My last prediction for 2013 was that we would see further consolidation of platform vendors, leaving only three to four in the market. This has probably been my lowest performing prediction, and in addition I would guess that this year has not been a great year for those selling mobile money platforms. Most clients who already need a platform have one, and those that have already invested are more interested in trying to make money out of the service rather than buying new technology.

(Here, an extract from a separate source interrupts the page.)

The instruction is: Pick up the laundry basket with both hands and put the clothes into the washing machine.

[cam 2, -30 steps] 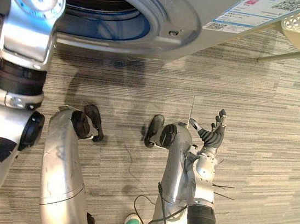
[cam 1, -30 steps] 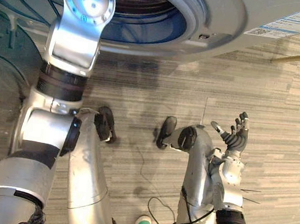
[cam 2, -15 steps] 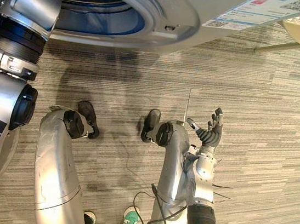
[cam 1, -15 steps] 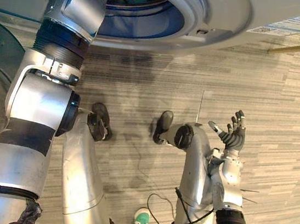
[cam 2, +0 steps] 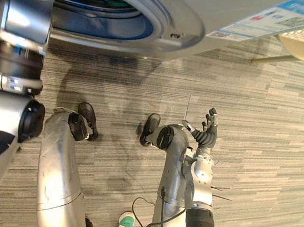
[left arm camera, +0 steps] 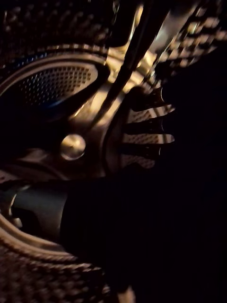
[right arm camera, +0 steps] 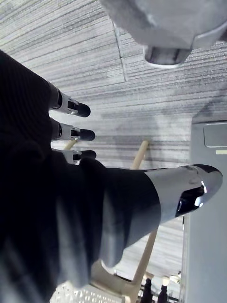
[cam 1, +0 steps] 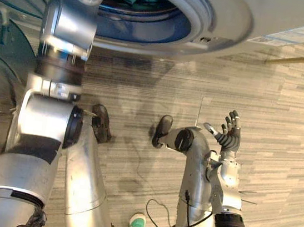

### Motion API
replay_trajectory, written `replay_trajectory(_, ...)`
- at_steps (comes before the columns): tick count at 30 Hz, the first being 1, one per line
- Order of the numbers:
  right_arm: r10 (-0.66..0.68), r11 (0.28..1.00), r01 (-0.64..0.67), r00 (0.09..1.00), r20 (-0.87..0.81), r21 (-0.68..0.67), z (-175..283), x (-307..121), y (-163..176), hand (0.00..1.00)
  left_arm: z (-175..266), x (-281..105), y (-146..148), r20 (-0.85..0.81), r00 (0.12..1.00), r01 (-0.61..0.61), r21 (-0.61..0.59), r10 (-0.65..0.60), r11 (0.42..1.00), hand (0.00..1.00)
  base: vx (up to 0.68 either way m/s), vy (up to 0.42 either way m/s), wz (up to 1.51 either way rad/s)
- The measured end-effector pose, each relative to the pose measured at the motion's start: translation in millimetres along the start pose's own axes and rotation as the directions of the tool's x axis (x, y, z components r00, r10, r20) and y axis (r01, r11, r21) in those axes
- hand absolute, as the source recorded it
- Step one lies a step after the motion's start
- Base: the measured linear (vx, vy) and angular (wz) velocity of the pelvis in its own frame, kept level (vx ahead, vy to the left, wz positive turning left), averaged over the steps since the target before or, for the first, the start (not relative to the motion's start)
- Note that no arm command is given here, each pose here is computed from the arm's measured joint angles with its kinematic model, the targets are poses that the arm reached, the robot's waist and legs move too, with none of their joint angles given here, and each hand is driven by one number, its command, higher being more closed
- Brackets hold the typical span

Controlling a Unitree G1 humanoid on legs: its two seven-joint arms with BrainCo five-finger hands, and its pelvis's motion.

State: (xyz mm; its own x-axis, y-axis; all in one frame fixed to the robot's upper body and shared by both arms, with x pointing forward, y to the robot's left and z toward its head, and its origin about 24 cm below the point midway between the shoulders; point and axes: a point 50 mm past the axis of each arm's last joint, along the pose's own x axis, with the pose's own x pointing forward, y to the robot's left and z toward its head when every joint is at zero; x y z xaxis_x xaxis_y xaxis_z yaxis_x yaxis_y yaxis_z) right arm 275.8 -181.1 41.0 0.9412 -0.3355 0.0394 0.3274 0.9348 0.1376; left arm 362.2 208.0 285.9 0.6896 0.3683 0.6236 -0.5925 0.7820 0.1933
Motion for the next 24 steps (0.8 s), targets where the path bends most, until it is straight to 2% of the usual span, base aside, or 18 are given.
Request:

To get a sense of how the vendor industry is looking for mobile money currently, I used a highly unscientific method of assessment! I googled each of the major vendors to get a sense of how many press releases they had released recently. The statistics were interesting. Fundamo/Visa had press releases in recent months announcing developments in ATM cards linked to mobile money in Pakistan and a new client in the same market. Mastercard had announced a tie up with eServ Global and BICS to establish a mobile money international remittance hub. The latest news on new client acquisition for Telepin was January 2013, and for Utiba it was October 2012! So in summary, I would give myself a D for that prediction, with the qualification that it appears that there has been very little vendor success in general in 2013, which may lead to consolidation in 2014 and beyond as smaller companies struggle to survive in a maturing market.
In closing then my consolidated scorecard for 2013 doesn’t look too bad. I would be very interested in views from the industry on what I am right or wrong on?